Canadian biotechnology shone internationally in late January with representation by Mississauga, Ont.-based MDS Proteomics Inc. at the 33rd Annual Meeting of the World Economic Forum.

Held over six days in Davos, Switzerland, the forum assembled close to 2,500 participants from 102 countries under the theme “Building Trust,” and incorporated five main discussion themes: corporate challenges, global economy, global governance, security and geopolitics, and trust and values. These themes were covered among 270 sessions, and included presentation of the forum’s Technology Pioneers (TPs) Program, which originated three years ago in partnership with Deloitte Touche Tohmatsu.

The forum defines TPs as “chief executives of companies that develop and apply the most innovative and transformational technologies.” Up to 100 TPs are chosen annually, and since the program’s inception, five Canadian firms have received the TP accolade, says Sohini Chowdhury, community manager of the program. This total now includes Frank Gleeson, president and CEO of drug-discovery firm MDS Proteomics Inc. (MDSP), who was selected as the sole Canadian TP among the total of 40 named for 2003.
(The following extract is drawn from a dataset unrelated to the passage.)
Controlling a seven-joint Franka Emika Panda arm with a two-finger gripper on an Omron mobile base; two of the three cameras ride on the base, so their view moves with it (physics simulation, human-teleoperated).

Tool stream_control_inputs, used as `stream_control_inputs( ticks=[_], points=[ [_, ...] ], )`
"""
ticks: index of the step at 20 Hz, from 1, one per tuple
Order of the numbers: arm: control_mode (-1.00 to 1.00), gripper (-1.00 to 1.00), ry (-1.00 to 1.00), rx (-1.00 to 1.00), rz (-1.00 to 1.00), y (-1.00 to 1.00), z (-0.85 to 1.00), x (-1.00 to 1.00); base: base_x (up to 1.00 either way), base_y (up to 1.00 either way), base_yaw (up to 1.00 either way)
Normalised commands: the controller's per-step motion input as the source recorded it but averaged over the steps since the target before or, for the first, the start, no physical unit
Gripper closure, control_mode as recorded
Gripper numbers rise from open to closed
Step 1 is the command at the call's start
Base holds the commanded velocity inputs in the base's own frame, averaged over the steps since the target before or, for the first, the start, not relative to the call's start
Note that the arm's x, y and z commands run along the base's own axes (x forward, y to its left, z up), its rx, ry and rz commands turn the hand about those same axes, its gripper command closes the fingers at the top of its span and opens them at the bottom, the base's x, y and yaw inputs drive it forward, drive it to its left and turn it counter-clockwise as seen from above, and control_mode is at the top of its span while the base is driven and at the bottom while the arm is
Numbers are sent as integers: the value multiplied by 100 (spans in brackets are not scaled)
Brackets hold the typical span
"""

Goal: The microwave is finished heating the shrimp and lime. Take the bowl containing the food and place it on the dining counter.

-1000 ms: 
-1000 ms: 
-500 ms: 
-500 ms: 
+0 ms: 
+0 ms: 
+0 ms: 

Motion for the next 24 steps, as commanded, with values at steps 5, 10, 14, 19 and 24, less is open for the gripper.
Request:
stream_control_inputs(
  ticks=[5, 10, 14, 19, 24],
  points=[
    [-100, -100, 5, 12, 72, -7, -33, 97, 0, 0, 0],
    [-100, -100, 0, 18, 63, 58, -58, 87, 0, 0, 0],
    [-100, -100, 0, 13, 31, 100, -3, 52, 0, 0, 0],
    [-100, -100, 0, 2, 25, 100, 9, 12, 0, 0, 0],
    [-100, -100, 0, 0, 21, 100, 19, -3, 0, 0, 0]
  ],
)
Contributing to the TP recognition is MDSP’s unique proprietary proteomics technology based on expertise in the functional analysis of proteins, as well as the firm’s several active research collaborations underway. A recent accomplishment was serving as the proteomics partner for the Whitehead Institute/MIT Center for Genome Research (Cambridge, MA) in identifying a gene that causes the fatal inherited disorder, Leigh Syndrome, French Canadian type (LSFC).

“It was pretty powerful, pretty mind-blowing actually,” Gleeson says of the forum. “In many ways, the most interesting thing to me about the forum is the level of thought. It’s an extremely thought-provoking environment.”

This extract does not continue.